Exercise
Each entry that follows is to be duplicated exactly, without its images.

Items from a data source:
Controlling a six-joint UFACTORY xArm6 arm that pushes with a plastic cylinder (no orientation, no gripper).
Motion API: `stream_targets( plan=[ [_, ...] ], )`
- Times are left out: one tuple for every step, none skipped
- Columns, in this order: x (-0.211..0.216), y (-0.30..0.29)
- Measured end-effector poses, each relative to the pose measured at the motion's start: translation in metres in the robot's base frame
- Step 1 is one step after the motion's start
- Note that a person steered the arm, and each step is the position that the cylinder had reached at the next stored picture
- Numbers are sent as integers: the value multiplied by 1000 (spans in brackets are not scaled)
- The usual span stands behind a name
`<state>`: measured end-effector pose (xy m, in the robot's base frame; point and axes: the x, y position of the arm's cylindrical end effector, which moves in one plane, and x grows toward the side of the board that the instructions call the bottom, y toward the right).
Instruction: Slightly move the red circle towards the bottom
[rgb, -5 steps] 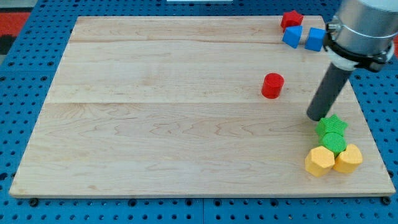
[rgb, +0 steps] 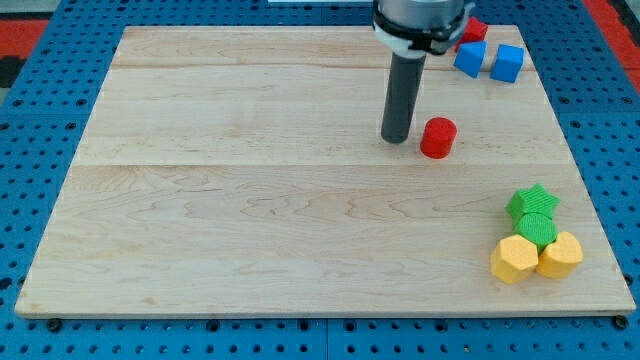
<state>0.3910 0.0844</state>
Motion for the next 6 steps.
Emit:
stream_targets(
  plan=[
    [-25, 8],
    [-33, 46],
    [-19, 54],
    [-1, 41],
    [4, 19],
    [17, 21]
  ],
)
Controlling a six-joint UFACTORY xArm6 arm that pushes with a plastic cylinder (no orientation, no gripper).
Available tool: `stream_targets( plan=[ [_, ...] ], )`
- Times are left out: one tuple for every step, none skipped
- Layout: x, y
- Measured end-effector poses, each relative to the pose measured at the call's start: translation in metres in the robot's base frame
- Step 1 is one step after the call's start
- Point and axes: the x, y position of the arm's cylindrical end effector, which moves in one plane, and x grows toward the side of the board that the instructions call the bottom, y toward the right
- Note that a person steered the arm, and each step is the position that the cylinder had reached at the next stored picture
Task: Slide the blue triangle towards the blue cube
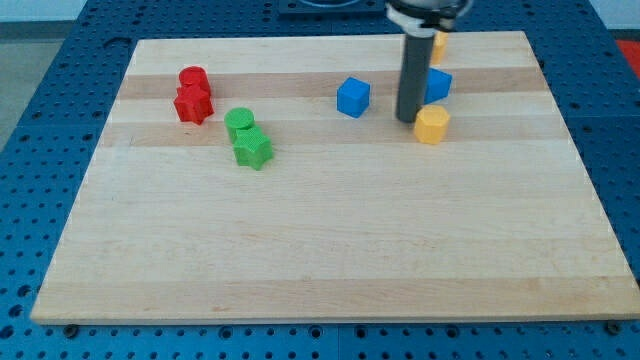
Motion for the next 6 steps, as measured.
stream_targets(
  plan=[
    [-0.013,0.039],
    [-0.017,0.075],
    [-0.035,0.087],
    [-0.042,0.063],
    [-0.041,0.025],
    [-0.041,-0.012]
  ],
)
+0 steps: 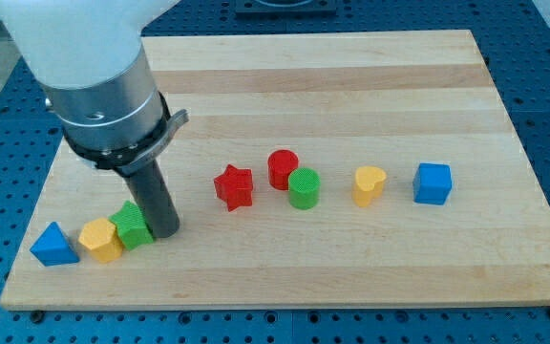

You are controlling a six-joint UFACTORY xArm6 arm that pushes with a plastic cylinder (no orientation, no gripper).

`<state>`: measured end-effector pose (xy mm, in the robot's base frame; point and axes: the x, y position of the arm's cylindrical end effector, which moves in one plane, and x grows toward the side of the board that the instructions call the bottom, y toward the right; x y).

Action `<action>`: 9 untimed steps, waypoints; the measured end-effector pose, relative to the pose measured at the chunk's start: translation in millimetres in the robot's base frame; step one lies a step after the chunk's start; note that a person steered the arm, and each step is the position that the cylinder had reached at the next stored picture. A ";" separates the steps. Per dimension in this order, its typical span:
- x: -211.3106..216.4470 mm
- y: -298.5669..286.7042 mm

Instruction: Slightly push green circle into red circle

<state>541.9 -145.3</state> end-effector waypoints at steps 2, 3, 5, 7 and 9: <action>8.6 59.0; -4.6 148.9; -8.0 363.8; -21.5 455.4; -21.4 352.9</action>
<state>520.5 207.6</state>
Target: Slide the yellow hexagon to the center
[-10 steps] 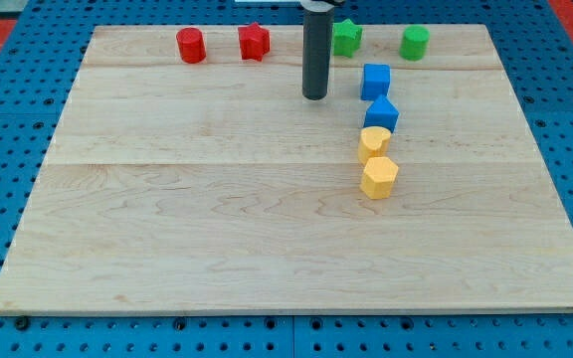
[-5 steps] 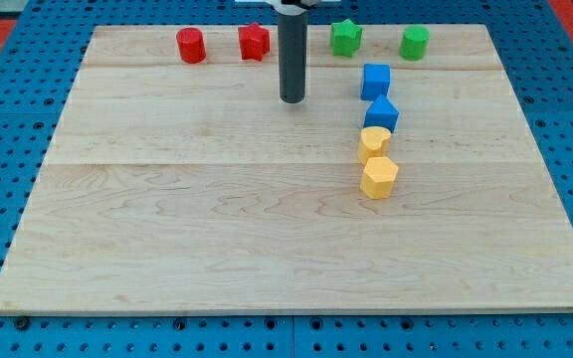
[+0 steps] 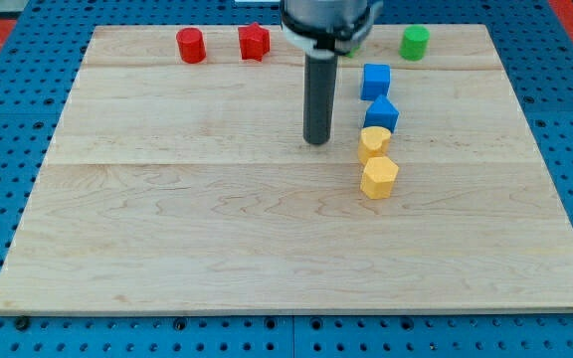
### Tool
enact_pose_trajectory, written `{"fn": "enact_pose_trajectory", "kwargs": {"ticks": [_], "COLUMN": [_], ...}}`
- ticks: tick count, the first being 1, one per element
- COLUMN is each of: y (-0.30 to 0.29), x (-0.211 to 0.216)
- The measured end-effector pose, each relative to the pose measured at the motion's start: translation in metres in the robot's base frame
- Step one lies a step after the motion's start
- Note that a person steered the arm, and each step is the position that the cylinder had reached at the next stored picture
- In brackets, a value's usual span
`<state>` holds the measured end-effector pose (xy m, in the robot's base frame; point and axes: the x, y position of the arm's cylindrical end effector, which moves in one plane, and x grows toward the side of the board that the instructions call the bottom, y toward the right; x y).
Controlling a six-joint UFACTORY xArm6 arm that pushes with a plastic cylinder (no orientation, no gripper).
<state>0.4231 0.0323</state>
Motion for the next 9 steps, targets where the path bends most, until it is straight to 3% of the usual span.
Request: {"fn": "enact_pose_trajectory", "kwargs": {"ticks": [1, 2, 4, 5, 6, 7, 8, 9], "y": [0.022, 0.068, 0.075, 0.148, 0.144, 0.064, 0.096, 0.056], "x": [0.059, 0.084, 0.141, 0.129, 0.082, 0.053, 0.042, 0.015]}}
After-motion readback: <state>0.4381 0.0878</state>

Written solution
Controlling a six-joint UFACTORY xArm6 arm that pushes with a plastic cylinder (no orientation, no gripper).
Motion API: `stream_targets( plan=[ [_, ...] ], )`
- Times are left out: one tuple for every step, none skipped
- Columns, in this order: x (-0.211..0.216), y (-0.30..0.29)
- Measured end-effector poses, each relative to the pose measured at the motion's start: translation in metres in the robot's base frame
- Step 1 is one step after the motion's start
- Note that a person steered the arm, and each step is the position that the cylinder had reached at the next stored picture
- Numbers are sent as integers: the value multiplied by 1000 (spans in brackets are not scaled)
- The usual span stands behind a name
`<state>`: measured end-effector pose (xy m, in the robot's base frame; point and axes: the x, y position of the arm's cylindrical end effector, which moves in one plane, and x grows toward the side of the board that the instructions call the bottom, y toward the right).
Instruction: Slightly move the red circle towards the bottom
[rgb, -5 steps] 
[rgb, +0 steps] 
<state>0.3910 0.0844</state>
Motion for the next 6 steps.
Emit:
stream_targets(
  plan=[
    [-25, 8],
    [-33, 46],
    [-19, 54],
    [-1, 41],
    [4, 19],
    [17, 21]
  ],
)
Controlling a six-joint UFACTORY xArm6 arm that pushes with a plastic cylinder (no orientation, no gripper).
Available tool: `stream_targets( plan=[ [_, ...] ], )`
- Times are left out: one tuple for every step, none skipped
- Layout: x, y
- Measured end-effector poses, each relative to the pose measured at the call's start: translation in metres in the robot's base frame
- Step 1 is one step after the call's start
- Point and axes: the x, y position of the arm's cylindrical end effector, which moves in one plane, and x grows toward the side of the board that the instructions call the bottom, y toward the right
- Note that a person steered the arm, and each step is the position that the cylinder had reached at the next stored picture
Task: Slide the blue triangle towards the blue cube
Motion for the next 6 steps, as measured.
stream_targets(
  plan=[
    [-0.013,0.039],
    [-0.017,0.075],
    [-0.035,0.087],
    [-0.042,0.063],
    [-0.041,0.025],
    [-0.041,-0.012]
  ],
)
+0 steps: 

You are controlling a six-joint UFACTORY xArm6 arm that pushes with a plastic cylinder (no orientation, no gripper).

`<state>`: measured end-effector pose (xy mm, in the robot's base frame; point and axes: the x, y position of the arm's cylindrical end effector, which moves in one plane, and x grows toward the side of the board that the instructions call the bottom, y toward the right; x y).

Action `<action>`: 9 untimed steps, waypoints; the measured end-effector pose, relative to the pose measured at the chunk's start: translation in millimetres in the robot's base frame; step one lies a step after the chunk's start; note that a person steered the arm, and each step is the position that the cylinder had reached at the next stored picture. A ";" separates the steps. Per dimension in this order, its typical span:
- x: -211.3106..216.4470 mm
- y: -298.5669..286.7042 mm

Instruction: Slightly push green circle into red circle

<state>541.9 -145.3</state> end-effector waypoints at steps 2, 3, 5, 7 and 9: <action>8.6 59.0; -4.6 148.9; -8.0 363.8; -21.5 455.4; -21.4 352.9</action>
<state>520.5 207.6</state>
Target: Slide the yellow hexagon to the center
[-10 steps] 
[-5 steps] 
[+0 steps] 
### Tool
enact_pose_trajectory, written `{"fn": "enact_pose_trajectory", "kwargs": {"ticks": [_], "COLUMN": [_], ...}}`
- ticks: tick count, the first being 1, one per element
- COLUMN is each of: y (-0.30 to 0.29), x (-0.211 to 0.216)
- The measured end-effector pose, each relative to the pose measured at the motion's start: translation in metres in the robot's base frame
- Step one lies a step after the motion's start
- Note that a person steered the arm, and each step is the position that the cylinder had reached at the next stored picture
- In brackets, a value's usual span
`<state>` holds the measured end-effector pose (xy m, in the robot's base frame; point and axes: the x, y position of the arm's cylindrical end effector, which moves in one plane, and x grows toward the side of the board that the instructions call the bottom, y toward the right; x y).
Controlling a six-joint UFACTORY xArm6 arm that pushes with a plastic cylinder (no orientation, no gripper).
<state>0.4231 0.0323</state>
Motion for the next 9 steps, targets where the path bends most, until it is straight to 3% of the usual span.
Request: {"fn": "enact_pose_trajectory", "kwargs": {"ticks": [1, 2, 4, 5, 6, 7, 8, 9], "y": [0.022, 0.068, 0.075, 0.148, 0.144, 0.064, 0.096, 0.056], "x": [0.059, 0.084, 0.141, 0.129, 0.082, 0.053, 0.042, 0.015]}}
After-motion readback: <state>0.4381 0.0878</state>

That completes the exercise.